When I was a budding entrepreneur in my early 20’s (not yet doing any sort of personal development) my attorney suggested I read the book “Good to Great” By Jim Collins and Jerry Porras. I was getting ready to go on a business/surf trip to Nicaragua and would have time on the plane to read. At the Airport I figured I would look for the book in one of those magazine/book stores you only find in airports. This one did not have the book I was looking for but did have a book by the same author. The book was “Built to Last.” Without hesitation I purchased the book. The book was a case study on ten long term high performing publicly traded companies (more than 25 years) and their comparison companies. The one big take away I found was they all had “Core Values.”
A “Core Value” is a guiding principal or value. Like a self imposed rule that you do not break for any reason. The most important distinction of a core value verses a strategy is you can change a strategy if circumstances change and your strategy is no longer helpful. A core value you cannot change.

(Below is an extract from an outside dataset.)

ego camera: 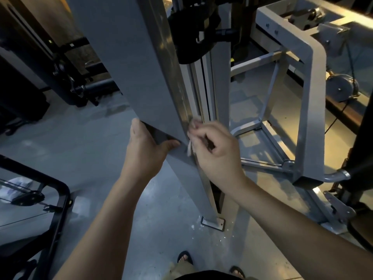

Many times people will say as an example of a personal core value is they don’t kill people. Okay, that seems reasonable, right? Unless someone is threatening your life or your family member’s life, or you’re in the military, or you’re a police officer. You get it.
An amazing example of a personal core value is forgiveness. The act of forgiving someone for something they did. Perhaps you remember on October second in 2006 there was shooting at an Amish school. The shooter shot ten boys and girls ages 6-13 killing five. This was one of the most unbelievably painful things that happened to us all but imagine being a parent of one of the children. Then a mother came out just a few days later forgiving they shooter. WHAT! Note link below.
How is that even possible? It was a core value of hers.
While this is an extreme example you get the point. A strategy you can change a core value you can’t no matter how difficult it may be.
I quickly came up with six core values on the spot before my flight landed. Done, done and done. Right? Wrong. As it turned out, this was a bad plan. I needed to take my time and live a little before I could make my core values. I needed to really set aside time to think about what really rang true to me. I needed to feel my way through it.
After living through the worst economy since the great depression I figured it was time to revisit my core values. I took time, thought and reflected on my ideas. This is what I came up with. Since writing these I have been able to weigh every business decision I made against them and like a road map I have been guided by them. When I have gone against them I always have felt it and have been able to go back to aliening with them.
#1. I want to feel good about what it is I am doing.
This is not if I have a bad day I’m going to quit. I believe if you hate what you do and can’t stand going into work, stop doing it. You’re not a tree. You can move on. Feel good about what you do.
#2. I want the best possible outcome for all parties involved.
Sounds pretty good, right? Well there are times you can get a big sale or contract or business that hurts the people involved to benefit yourself. This is not a high-minded judgment of others. It’s just a rule for me to follow.
#3. No single person product or service is irreplaceable.
Boy, this one took some explaining to my people around me. I was in the hot seat for this one but it has been a great core value and the most difficult to follow. The idea is that I am not dependent on any one thing to survive. Not even me! I want business that can live on after me and can live on without a key employee or partner. This core value give tremendous freedom to make the sometimes hard choices. It does not mean I just kill relationships. Simply just one thing cannot kill my business.
#4. There must be a reason for being in business beyond just making money.
I believe this is true of all businesses. A business must provide a product or service to benefit their client. You see this in almost all businesses except banking (currently.) The banking industry is in big trouble because as an industry they seem to be only concerned about profits not what products they provide. As I write this in 2015 more banks have failed in the first quarter of 2015 than did in all of 2014.
Hopefully you can use this to help your business. I know Core Values have certainly helped me and my businesses over the years and I believe they can help you too. I know in my current venture as a Commercial Insurance Agent/Broker I use my core values often. In fact, my core values are why I chose to do commercial insurance. I feel good, I only have to get the best possible out come for all parties involved, no single person product or service is irreplaceable and there is a reason for being in business beyond just making money. We help people everyday.